▶ Available data:
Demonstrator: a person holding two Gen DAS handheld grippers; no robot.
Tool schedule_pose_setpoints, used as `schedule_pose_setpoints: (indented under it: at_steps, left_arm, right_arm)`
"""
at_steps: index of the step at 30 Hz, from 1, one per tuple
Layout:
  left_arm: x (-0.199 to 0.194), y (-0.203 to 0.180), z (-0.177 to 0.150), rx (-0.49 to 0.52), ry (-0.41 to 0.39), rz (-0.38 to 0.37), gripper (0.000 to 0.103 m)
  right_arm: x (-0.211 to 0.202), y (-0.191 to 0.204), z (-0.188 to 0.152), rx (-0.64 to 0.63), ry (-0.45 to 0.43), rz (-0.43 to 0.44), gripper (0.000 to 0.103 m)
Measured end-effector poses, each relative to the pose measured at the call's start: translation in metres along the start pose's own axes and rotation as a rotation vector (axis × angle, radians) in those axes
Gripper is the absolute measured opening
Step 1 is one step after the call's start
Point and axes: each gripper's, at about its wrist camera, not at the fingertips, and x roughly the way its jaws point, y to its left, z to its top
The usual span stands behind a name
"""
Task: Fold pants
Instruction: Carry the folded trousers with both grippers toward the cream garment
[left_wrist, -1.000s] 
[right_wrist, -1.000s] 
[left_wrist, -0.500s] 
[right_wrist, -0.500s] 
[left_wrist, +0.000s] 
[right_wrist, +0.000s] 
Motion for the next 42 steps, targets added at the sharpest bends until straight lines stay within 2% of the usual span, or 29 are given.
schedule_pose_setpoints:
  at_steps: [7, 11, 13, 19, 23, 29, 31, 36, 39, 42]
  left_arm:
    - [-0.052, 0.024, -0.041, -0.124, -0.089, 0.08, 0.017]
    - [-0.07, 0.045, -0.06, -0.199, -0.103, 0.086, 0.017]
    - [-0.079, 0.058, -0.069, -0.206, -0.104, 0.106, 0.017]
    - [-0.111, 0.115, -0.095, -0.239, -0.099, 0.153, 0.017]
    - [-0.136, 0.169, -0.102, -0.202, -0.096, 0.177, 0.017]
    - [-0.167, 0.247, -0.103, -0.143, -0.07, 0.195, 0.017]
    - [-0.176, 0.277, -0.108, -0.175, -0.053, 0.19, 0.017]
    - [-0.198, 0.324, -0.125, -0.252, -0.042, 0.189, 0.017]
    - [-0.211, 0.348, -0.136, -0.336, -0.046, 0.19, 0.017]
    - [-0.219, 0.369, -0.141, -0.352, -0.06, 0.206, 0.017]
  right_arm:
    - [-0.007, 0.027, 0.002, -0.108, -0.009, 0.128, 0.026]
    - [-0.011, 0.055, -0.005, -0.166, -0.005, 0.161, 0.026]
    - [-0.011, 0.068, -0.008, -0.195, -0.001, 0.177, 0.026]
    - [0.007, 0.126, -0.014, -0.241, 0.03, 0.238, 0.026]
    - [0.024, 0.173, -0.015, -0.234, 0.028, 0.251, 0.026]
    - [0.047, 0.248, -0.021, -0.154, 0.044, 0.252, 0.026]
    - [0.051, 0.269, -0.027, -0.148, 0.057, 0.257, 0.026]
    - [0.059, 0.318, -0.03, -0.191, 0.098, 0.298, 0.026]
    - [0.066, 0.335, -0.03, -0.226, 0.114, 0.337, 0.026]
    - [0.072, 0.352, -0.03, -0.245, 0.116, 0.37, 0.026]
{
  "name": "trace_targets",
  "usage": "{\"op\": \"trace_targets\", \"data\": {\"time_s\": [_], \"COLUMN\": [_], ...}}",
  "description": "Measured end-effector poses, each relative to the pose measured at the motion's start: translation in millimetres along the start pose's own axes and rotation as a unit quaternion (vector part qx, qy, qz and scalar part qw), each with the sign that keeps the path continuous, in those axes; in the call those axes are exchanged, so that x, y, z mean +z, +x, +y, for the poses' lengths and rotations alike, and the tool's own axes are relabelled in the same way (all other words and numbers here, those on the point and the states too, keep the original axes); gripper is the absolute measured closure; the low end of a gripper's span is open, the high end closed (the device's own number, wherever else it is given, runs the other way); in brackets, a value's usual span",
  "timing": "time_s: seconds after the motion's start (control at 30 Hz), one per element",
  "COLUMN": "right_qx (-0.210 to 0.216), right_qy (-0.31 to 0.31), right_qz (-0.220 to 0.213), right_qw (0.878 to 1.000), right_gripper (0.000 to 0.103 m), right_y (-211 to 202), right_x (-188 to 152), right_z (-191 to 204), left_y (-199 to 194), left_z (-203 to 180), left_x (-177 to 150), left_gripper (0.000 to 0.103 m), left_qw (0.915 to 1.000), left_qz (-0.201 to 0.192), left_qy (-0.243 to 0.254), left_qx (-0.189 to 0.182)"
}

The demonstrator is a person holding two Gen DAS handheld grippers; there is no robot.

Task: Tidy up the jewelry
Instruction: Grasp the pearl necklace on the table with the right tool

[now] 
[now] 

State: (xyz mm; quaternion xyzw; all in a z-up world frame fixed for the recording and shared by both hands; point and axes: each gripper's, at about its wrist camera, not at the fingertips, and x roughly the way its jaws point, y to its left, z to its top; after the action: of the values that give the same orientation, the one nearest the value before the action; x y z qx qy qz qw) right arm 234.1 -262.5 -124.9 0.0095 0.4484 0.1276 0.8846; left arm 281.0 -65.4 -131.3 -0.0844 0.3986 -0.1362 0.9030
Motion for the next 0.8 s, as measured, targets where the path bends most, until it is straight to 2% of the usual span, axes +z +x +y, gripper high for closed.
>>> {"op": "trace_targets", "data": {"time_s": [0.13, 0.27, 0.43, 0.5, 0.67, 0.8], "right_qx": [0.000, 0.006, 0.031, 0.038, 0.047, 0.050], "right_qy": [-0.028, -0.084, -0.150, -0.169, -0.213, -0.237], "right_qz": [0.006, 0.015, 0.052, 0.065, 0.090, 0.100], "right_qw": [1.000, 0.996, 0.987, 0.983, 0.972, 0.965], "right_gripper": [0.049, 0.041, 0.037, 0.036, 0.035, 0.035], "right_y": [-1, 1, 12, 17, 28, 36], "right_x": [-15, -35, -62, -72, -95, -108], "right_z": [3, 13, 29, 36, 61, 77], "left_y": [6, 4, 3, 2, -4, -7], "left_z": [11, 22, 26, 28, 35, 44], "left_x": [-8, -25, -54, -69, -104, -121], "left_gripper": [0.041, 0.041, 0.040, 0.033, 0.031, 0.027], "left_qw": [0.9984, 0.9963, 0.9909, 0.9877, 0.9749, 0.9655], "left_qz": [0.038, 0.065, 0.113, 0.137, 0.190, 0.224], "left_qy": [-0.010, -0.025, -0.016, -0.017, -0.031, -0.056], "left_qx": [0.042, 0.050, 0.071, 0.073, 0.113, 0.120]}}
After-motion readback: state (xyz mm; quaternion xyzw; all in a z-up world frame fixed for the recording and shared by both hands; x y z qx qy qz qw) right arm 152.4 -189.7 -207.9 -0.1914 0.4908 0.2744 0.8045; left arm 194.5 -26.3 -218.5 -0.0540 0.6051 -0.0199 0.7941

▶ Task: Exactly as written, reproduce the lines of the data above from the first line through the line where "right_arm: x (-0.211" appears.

▶ Solution to this problem:
Demonstrator: a person holding two Gen DAS handheld grippers; no robot.
Tool schedule_pose_setpoints, used as `schedule_pose_setpoints: (indented under it: at_steps, left_arm, right_arm)`
"""
at_steps: index of the step at 30 Hz, from 1, one per tuple
Layout:
  left_arm: x (-0.199 to 0.194), y (-0.203 to 0.180), z (-0.177 to 0.150), rx (-0.49 to 0.52), ry (-0.41 to 0.39), rz (-0.38 to 0.37), gripper (0.000 to 0.103 m)
  right_arm: x (-0.211 to 0.202), y (-0.191 to 0.204), z (-0.188 to 0.152), rx (-0.64 to 0.63), ry (-0.45 to 0.43), rz (-0.43 to 0.44), gripper (0.000 to 0.103 m)

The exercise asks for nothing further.